I am so grateful to everyone who visits this little corner regularly. Thank you so much for encouraging me, just by checking in here. It makes it a lot more fun, that y'all do that.

I never did the "100 Things About Me" meme when I wrote my 100th post, so maybe, in honor of 50,000 hits, I'll list 50 things about me.

I'll try to make some of them things you might be surprised to learn about me, thus answering Amy's question on my birthday Q & A too! (I haven't forgotten about finishing that, by the way--but I lost most of my answers when my laptop died last week, because I'd been working on them in Word, on the way to and from Wisconsin, and I haven't had the heart to rewrite them yet.)

She asked, "What is one thing that most people don't know about you, and would be surprised to find out?"
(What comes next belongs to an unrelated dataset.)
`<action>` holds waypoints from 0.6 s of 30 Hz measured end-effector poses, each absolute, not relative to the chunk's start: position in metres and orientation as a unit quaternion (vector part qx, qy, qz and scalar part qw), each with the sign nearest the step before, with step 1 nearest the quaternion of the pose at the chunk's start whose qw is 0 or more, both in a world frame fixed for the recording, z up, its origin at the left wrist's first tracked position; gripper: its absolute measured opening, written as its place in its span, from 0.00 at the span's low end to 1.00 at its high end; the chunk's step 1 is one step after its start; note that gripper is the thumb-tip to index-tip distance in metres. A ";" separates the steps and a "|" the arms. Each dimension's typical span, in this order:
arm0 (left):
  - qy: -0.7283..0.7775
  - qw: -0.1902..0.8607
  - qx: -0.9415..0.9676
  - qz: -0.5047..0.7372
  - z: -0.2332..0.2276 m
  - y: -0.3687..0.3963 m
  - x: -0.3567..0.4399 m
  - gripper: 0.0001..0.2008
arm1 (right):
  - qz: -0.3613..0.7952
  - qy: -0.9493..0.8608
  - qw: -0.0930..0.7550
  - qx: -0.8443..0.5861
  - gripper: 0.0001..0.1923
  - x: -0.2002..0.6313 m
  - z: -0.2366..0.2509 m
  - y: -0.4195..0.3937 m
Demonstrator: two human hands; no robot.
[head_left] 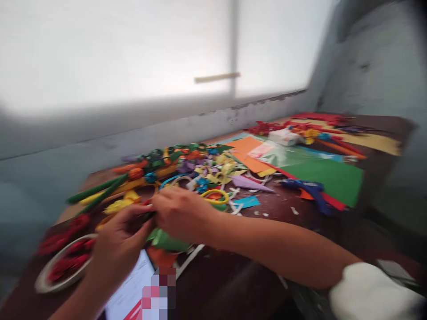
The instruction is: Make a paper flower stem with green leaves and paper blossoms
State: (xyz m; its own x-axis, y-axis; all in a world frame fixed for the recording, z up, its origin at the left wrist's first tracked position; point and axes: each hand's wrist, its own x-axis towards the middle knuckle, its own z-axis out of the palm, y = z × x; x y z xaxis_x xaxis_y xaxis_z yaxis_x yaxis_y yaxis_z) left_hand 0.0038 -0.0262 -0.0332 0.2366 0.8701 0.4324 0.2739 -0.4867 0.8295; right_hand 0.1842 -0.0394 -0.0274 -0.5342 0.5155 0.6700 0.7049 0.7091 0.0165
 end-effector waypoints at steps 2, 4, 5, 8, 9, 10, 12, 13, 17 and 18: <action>0.427 0.337 0.705 0.455 -0.032 -0.034 0.007 0.07 | -0.125 -0.847 0.367 -0.364 0.08 0.183 -0.034 -0.038; 0.414 0.367 0.691 0.465 -0.033 -0.037 0.011 0.07 | -0.100 -0.832 0.402 -0.369 0.09 0.182 -0.036 -0.039; 0.411 0.376 0.683 0.472 -0.034 -0.038 0.013 0.07 | -0.080 -0.828 0.418 -0.365 0.08 0.182 -0.036 -0.040; 0.396 0.405 0.656 0.499 -0.038 -0.041 0.015 0.15 | -0.019 -0.805 0.454 -0.381 0.07 0.183 -0.032 -0.046; 0.392 0.412 0.647 0.507 -0.039 -0.042 0.015 0.20 | -0.006 -0.801 0.458 -0.385 0.11 0.183 -0.031 -0.048; 0.389 0.417 0.641 0.513 -0.041 -0.042 0.015 0.24 | 0.001 -0.802 0.458 -0.384 0.14 0.183 -0.030 -0.049; 0.390 0.415 0.641 0.515 -0.044 -0.043 0.015 0.28 | -0.003 -0.808 0.457 -0.373 0.15 0.182 -0.030 -0.050; 0.391 0.411 0.645 0.512 -0.045 -0.044 0.015 0.28 | -0.010 -0.810 0.456 -0.369 0.14 0.182 -0.030 -0.051; 0.397 0.393 0.668 0.491 -0.044 -0.044 0.016 0.23 | -0.035 -0.811 0.450 -0.373 0.10 0.183 -0.032 -0.050; 0.398 0.387 0.675 0.486 -0.043 -0.044 0.016 0.20 | -0.041 -0.810 0.452 -0.373 0.10 0.183 -0.033 -0.050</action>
Well, here are 50 things, maybe...

1. My favorite color used to be blue, but now I'm not sure what it is. I like certain greens and lavenders a lot. And pink. And peach. And certain blues. My favorite combination of colors, since childhood, has been blue, brown, green and pink.
2. I love Dean's Chocolate Moose Tracks ice cream.
3. I used to eat a bowl of ice cream every night for dessert. Can't do that every night now.
4. But I am blessed with a high metabolism.
5. I am also very headache-prone, maybe as a result of the high metabolism. I can't eat sugar or white flour until after dinner or I get a headache--unless I've had enough coffee.
6. I never drank coffee for years until I discovered that it helped me not get headaches.
7. But I can't drink it after 1:00 or I can't sleep.
8. When I was in 6th grade, I won the City-Wide Spelling Bee and went to the State Spelling Bee. I was eliminated in the first round. I barely heard of studying for it.
9. In grade school, I read every horse book ever written and was known for being horse-crazy.
10. I had a pony from 4th to 12th grade. We sold him the day after I graduated. He was dapple gray with a white mane and tail, and he was so beautiful that when I took him to the fair, other owners wanted to breed their little pony mares to him--but alas, he was a gelding. His name was Prince.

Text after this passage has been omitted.